*WHAT THIS TASK INVOLVES*
Make an exact copy of the entries below and leave any picture out of it.
BEGIN
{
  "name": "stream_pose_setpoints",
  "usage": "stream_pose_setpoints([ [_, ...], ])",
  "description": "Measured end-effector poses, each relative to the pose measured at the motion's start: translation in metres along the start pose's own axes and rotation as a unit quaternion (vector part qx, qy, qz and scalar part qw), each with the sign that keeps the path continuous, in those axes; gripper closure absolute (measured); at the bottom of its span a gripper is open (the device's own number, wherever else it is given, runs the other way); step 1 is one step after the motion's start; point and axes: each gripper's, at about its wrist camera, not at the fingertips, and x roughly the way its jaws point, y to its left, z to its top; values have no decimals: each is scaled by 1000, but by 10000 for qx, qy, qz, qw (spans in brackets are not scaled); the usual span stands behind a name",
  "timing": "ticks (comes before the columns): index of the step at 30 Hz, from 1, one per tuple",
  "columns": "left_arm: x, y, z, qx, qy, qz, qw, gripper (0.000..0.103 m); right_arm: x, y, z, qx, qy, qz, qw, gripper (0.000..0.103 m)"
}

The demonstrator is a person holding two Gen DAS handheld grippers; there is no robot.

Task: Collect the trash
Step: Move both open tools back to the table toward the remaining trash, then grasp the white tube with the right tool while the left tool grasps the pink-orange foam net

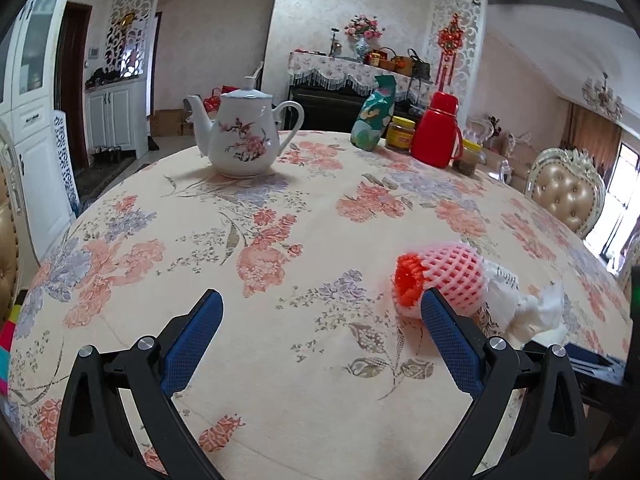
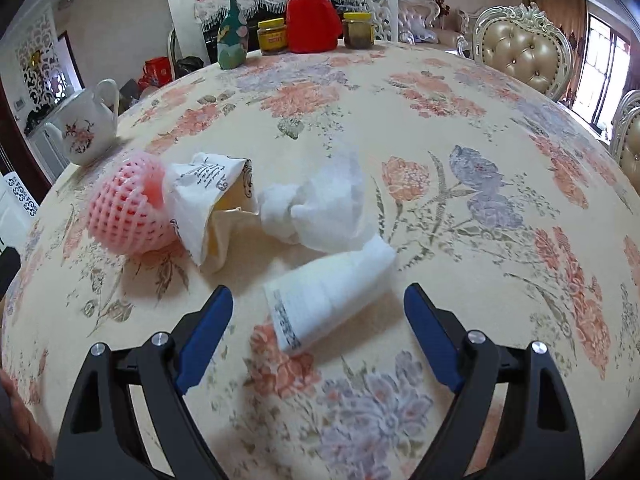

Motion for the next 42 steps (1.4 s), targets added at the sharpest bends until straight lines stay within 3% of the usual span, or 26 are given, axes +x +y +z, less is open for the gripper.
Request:
stream_pose_setpoints([
  [2, -1, -4, -1, 102, -10, -7, 9999, 9, 6, 1, 1, -35, 110, -106, 9999, 24],
  [4, -1, -8, -3, 194, -16, -45, 9998, 9, 10, 0, 0, 10, 176, -94, 9998, 36],
  [6, -2, -11, -4, 253, -26, -59, 9997, 9, 9, -1, -3, -59, 166, -163, 9997, 59],
  [9, -2, -12, -5, 285, -28, -80, 9996, 9, 1, -3, -10, -217, 135, -65, 9997, 81],
  [12, 0, -13, -6, 289, 7, -86, 9995, 9, -9, -5, -18, -365, 62, -45, 9993, 89],
  [22, 3, -18, -9, 378, 109, -139, 9991, 9, -56, -40, -47, -197, -402, -165, 9989, 93],
  [30, 3, -30, -13, 633, 210, -708, 9953, 9, -60, -70, -55, 390, -552, -58, 9977, 94],
  [35, 11, -36, -16, 708, 473, -984, 9915, 9, -66, -67, -55, 331, -693, -133, 9970, 94],
  [42, 19, -63, -13, 842, 875, -902, 9885, 9, -67, -55, -55, 42, -719, -280, 9970, 94],
])
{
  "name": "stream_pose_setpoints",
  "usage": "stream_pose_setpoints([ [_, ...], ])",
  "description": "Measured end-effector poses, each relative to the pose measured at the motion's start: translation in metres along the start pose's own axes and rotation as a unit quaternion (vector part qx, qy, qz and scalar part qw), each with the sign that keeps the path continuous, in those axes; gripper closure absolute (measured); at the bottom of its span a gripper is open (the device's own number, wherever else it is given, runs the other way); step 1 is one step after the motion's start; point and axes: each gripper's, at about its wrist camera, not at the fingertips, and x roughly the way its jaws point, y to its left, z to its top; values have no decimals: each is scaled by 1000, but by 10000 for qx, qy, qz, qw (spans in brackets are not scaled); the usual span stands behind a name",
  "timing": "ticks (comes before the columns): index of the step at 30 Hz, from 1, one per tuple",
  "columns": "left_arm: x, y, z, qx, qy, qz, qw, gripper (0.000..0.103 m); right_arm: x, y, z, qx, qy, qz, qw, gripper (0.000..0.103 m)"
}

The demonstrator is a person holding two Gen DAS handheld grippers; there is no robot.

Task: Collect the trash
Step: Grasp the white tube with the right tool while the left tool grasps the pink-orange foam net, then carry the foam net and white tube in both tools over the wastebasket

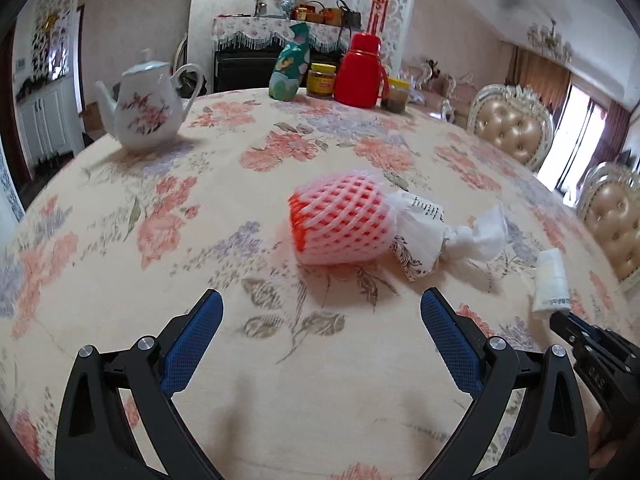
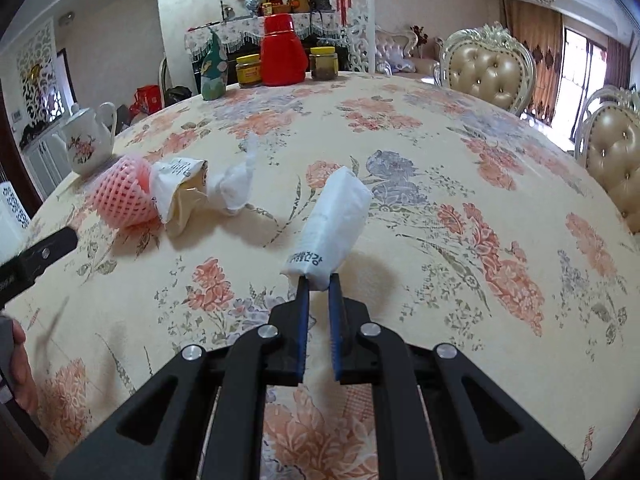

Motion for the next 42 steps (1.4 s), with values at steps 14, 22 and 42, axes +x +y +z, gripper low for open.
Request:
stream_pose_setpoints([
  [14, 63, -21, 42, -167, 218, 60, 9996, 55, 2, 0, 1, 37, 24, -25, 10000, 94],
  [22, 12, -22, 11, 185, -242, 66, 9995, 66, 1, 0, 1, 7, 33, 16, 10000, 94],
  [42, -70, -48, -55, 594, -589, -160, 9964, 65, -37, -14, -20, 196, -82, 716, 9972, 94],
])
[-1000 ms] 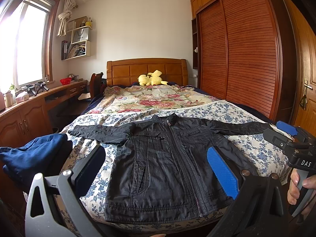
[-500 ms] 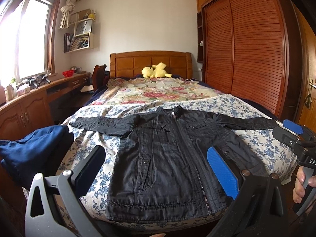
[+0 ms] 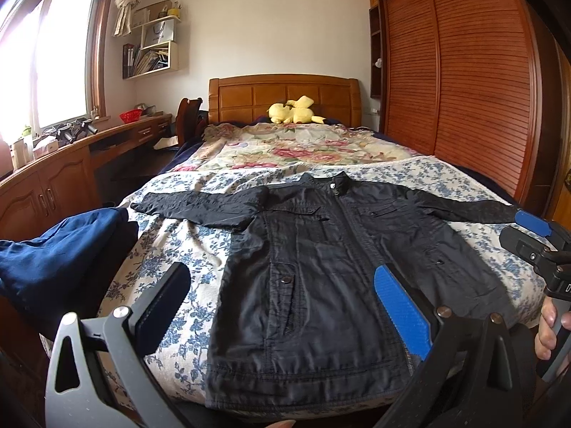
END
*SOLUTION TO THE EXERCISE*
{
  "name": "stream_pose_setpoints",
  "usage": "stream_pose_setpoints([ [_, ...], ])",
  "description": "Measured end-effector poses, each relative to the pose measured at the motion's start: translation in metres along the start pose's own axes and rotation as a unit quaternion (vector part qx, qy, qz and scalar part qw), each with the sign that keeps the path continuous, in those axes; gripper closure absolute (measured); at the bottom of its span a gripper is open (the device's own number, wherever else it is given, runs the other way); step 1 is one step after the motion's start; point and axes: each gripper's, at about its wrist camera, not at the fingertips, and x roughly the way its jaws point, y to its left, z to its top; values have no decimals: each is scaled by 1000, but by 10000 for qx, qy, qz, qw (spans in brackets are not scaled); the usual span stands behind a name",
  "timing": "ticks (comes before the columns): index of the step at 30 Hz, from 1, one per tuple",
  "columns": "left_arm: x, y, z, qx, qy, qz, qw, gripper (0.000..0.103 m); right_arm: x, y, z, qx, qy, qz, qw, gripper (0.000..0.103 m)"
}

The demonstrator is a person holding two Gen DAS handheld grippers; there is no robot.

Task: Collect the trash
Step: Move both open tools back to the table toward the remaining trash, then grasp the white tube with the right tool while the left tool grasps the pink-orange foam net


Motion for the next 42 steps (1.4 s), targets added at the sharpest bends until straight lines stay within 3% of the usual span, or 26 are given, axes +x +y +z, less is open for the gripper.
Request:
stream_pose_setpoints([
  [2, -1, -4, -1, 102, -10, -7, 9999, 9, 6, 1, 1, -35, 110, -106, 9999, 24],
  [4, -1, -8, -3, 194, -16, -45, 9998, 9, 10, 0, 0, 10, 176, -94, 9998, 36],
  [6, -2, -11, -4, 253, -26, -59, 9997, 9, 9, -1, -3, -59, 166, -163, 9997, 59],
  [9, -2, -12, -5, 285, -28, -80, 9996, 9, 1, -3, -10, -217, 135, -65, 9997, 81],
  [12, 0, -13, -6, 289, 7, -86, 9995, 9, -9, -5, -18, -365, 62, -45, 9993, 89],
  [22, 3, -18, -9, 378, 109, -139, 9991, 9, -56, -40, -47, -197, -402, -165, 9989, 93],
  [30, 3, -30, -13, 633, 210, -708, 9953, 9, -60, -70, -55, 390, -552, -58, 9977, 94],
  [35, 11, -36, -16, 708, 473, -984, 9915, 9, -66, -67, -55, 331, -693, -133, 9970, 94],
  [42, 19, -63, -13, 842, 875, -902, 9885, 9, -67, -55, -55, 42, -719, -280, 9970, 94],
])
{
  "name": "stream_pose_setpoints",
  "usage": "stream_pose_setpoints([ [_, ...], ])",
  "description": "Measured end-effector poses, each relative to the pose measured at the motion's start: translation in metres along the start pose's own axes and rotation as a unit quaternion (vector part qx, qy, qz and scalar part qw), each with the sign that keeps the path continuous, in those axes; gripper closure absolute (measured); at the bottom of its span a gripper is open (the device's own number, wherever else it is given, runs the other way); step 1 is one step after the motion's start; point and axes: each gripper's, at about its wrist camera, not at the fingertips, and x roughly the way its jaws point, y to its left, z to its top; values have no decimals: each is scaled by 1000, but by 10000 for qx, qy, qz, qw (spans in brackets are not scaled); the usual span stands behind a name",
  "timing": "ticks (comes before the columns): index of the step at 30 Hz, from 1, one per tuple",
  "columns": "left_arm: x, y, z, qx, qy, qz, qw, gripper (0.000..0.103 m); right_arm: x, y, z, qx, qy, qz, qw, gripper (0.000..0.103 m)"
}

The demonstrator is a person holding two Gen DAS handheld grippers; there is no robot.

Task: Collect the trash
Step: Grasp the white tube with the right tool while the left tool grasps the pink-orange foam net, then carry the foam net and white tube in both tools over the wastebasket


Motion for the next 42 steps (1.4 s), with values at steps 14, 22 and 42, axes +x +y +z, gripper low for open.
Request:
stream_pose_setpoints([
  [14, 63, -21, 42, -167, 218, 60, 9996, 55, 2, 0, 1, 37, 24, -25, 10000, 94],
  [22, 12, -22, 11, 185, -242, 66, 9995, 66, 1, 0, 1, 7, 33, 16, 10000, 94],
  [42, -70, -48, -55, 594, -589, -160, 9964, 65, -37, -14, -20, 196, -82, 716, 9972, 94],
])
[-1000 ms] 
[-500 ms] 
[+0 ms] 

This brings the exercise to completion.